Background information
Birth name James Robert Williamson
Born (1949-10-29) October 29, 1949 (age 74)
Castroville, Texas, US
Genres Protopunk, Garage rock, Hard rock, Glam rock, Punk rock
Occupation(s) Musician, Songwriter, Guitarist, Producer, Electronic engineer
Instruments Guitar, Vocals
Years active 1966–1980, 2009–present
Labels Columbia, Bomp, Radar
Associated acts The Stooges, Iggy Pop

James Robert Williamson (born October 29, 1949) is an American guitarist, songwriter, record producer and electronics engineer who is best known for his contribution to the protopunk rock band Iggy & The Stooges.

Early years

Williamson was born in Castroville, Texas in 1949. His father died while he was young and he moved to San Antonio, Texas around the age of five.[1] He began playing guitar in the 7th grade, while his family were living in Lawton, Oklahoma: "One summer while visiting Texas, I wound up getting a guitar because I thought it was cool. My sister was bringing home Elvis records and so I thought, 'I gotta have a guitar.' So I talked my mom into getting me one. My uncle worked for Sears, so I ended up with an old Sears f-hole guitar with action about an inch and a half off the fret board. Anyway, when I first learned to play guitar a little bit, it was just chords and stuff, but then about a year or so later we moved to the Detroit area, and it just so happened that I moved next door to a family that all played music. The son in that family, his name was Ken Black. He played electric guitar. I remember moving to Detroit—it was the summer when Martha and the Vandellas' "Heatwave" was a smash hit record. I would spend my days hanging over in his room, listening to him play and also learning how to play barre chords and things like that. By the end of that summer, I got good enough that I ended up getting my own electric guitar, which was a Fender Jaguar."[2]

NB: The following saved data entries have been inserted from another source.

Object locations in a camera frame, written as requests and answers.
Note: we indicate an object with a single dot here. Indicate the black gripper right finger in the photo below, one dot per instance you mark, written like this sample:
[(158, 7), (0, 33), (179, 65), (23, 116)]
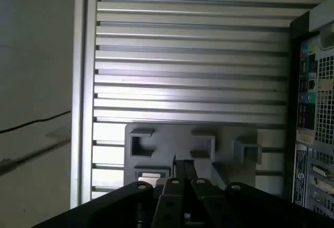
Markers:
[(206, 207)]

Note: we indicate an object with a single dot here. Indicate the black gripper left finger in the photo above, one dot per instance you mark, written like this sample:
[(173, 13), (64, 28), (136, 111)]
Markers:
[(172, 207)]

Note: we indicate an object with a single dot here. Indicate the CPU with silver lid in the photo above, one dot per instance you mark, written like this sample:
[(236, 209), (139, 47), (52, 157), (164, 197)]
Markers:
[(150, 177)]

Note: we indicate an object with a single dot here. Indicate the grey parts rack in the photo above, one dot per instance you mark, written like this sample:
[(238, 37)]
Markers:
[(169, 144)]

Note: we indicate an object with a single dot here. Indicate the black open PC case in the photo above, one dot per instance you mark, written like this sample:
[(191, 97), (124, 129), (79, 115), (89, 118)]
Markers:
[(326, 108)]

When Williamson was in the 9th grade in Detroit, he formed his first rock 'n' roll band, The Chosen Few, with schoolmate Scott Richardson. They performed cover versions of Rolling Stones songs and others. Williamson also spent some time in a juvenile home after his step father had told him to cut his hair and Williamson refused. In the first half of 1966, Williamson was in a boarding school in a small town eighty miles north of New York City. While there, Williamson helped form and played lead guitar in the Coba Seas. During that time, the Coba Seas taped a rehearsal session, resulting in the first recordings of Williamson's guitar prowess. In one of the Chosen Few's later line-ups, in 11th grade, Ron Asheton was the bassist. Asheton, as guitarist, went on to form The Stooges with his brother Scott, Dave Alexander and Iggy Pop.

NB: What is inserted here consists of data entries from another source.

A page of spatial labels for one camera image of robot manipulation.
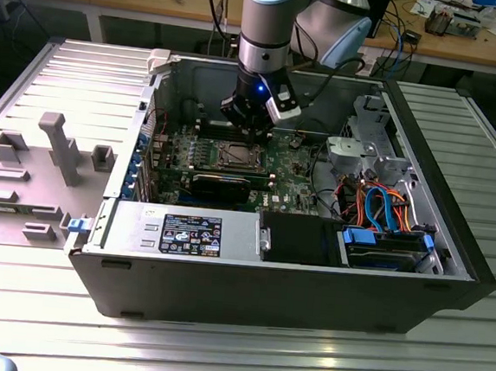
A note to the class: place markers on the blue plastic latch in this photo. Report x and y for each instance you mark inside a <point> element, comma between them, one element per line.
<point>77,225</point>

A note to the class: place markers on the green motherboard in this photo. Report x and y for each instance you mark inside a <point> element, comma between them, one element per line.
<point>287,184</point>

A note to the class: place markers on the silver power supply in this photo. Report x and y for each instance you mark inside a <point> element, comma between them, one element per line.
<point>131,227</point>

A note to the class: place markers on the coin cell battery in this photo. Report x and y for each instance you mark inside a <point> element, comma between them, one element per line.
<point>295,143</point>

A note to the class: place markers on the small black box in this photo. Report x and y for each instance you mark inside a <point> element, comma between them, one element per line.
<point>413,37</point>

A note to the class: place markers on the grey parts rack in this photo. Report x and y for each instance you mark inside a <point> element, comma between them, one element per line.
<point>62,152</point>

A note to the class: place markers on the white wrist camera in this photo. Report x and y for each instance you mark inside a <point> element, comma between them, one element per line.
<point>287,111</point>

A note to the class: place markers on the pale grey case latch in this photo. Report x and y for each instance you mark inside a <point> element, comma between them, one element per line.
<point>159,61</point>

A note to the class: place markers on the silver CPU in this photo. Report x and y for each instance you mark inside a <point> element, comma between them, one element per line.
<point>239,155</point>

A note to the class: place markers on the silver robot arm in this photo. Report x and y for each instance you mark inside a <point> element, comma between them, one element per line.
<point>266,22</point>

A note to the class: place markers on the black PC case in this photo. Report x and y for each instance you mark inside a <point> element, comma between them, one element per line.
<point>243,293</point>

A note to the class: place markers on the grey metal box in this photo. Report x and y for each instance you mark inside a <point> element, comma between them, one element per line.
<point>465,26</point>

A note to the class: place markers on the wooden workbench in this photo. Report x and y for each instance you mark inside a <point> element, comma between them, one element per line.
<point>116,0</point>

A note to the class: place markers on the metal drive cage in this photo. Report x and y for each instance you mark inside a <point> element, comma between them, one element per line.
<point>346,153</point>

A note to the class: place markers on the hard disk blue carrier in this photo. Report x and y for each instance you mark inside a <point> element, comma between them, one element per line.
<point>358,238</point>

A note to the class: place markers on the black graphics card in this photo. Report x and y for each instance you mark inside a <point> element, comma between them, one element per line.
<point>219,187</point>

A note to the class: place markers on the CPU cooler heat sink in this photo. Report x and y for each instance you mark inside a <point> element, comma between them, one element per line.
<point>438,22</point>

After graduating from high school in 1969, Williamson travelled to New York to keep in touch with his friends The Stooges, who were recording their debut album with former Velvet Underground multi-instrumentalist John Cale.

The Stooges

By late 1970, Williamson joined The Stooges as a second guitarist. He performed his first gig with the band on December 5, 1970. The band were by then struggling with drug problems and a lack of commercial success; despite the injection of Williamson's considerable talent and enthusiasm, the Stooges couldn't overcome their difficulties, with Williamson stating: "I got hepatitis and moved back to Detroit and basically the band completely dissolved."[3] Many of the demo recordings made during this period were belatedly issued as vinyl singles or EPs, including the proto-punk tracks "I Got A Right" and "Gimme Some Skin".

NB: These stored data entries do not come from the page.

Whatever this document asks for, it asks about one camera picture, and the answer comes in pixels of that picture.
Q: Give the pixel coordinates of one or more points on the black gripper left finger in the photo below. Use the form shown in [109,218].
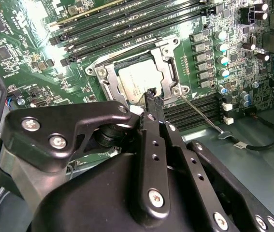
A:
[153,174]

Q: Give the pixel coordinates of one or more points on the metal socket cover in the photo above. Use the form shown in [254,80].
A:
[110,81]

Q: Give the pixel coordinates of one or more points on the silver CPU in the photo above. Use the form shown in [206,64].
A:
[139,79]

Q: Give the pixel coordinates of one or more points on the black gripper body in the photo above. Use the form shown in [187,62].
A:
[90,205]

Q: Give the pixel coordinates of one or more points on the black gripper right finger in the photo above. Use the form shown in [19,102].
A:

In 1972 David Bowie offered Iggy Pop and James Williamson a chance to record in London, and, having failed to find other suitable musicians, they invited the Asheton brothers to join them, with Ron moving from guitar to bass. Williamson co-wrote all the songs with Iggy and played all the guitar parts for The Stooges' classic 1973 album Raw Power.[4] He played louder and raunchier than almost anybody at the time, with a jagged high-energy approach. According to Williamson, "I was a very emotional guitar player, so I always played that way. That's how we felt, so that was what it sounded like."

Williamson's explosive and aggressive guitar playing on Raw Power has often been cited as a major influence on the emerging punk scene in the mid-seventies.[5] In fact, Williamson's influence goes well beyond that, with Smiths guitarist Johnny Marr stating "I'm his biggest fan. He has the technical ability of Jimmy Page without being as studious, and the swagger of Keith Richards without being sloppy. He's both demonic and intellectual, almost how you would imagine Darth Vader to sound if he was in a band."[6]

After the Stooges

After collaborating with Pop in 1975 on demo sessions for a proposed new album to be produced by John Cale, which were released (despite Pop's objections) in 1977 as Kill City, Williamson gave up playing music professionally to train as an electronics engineer: "The Stooges was maybe my only real band and kind of a family and so when that fell apart it was difficult to go on."[3]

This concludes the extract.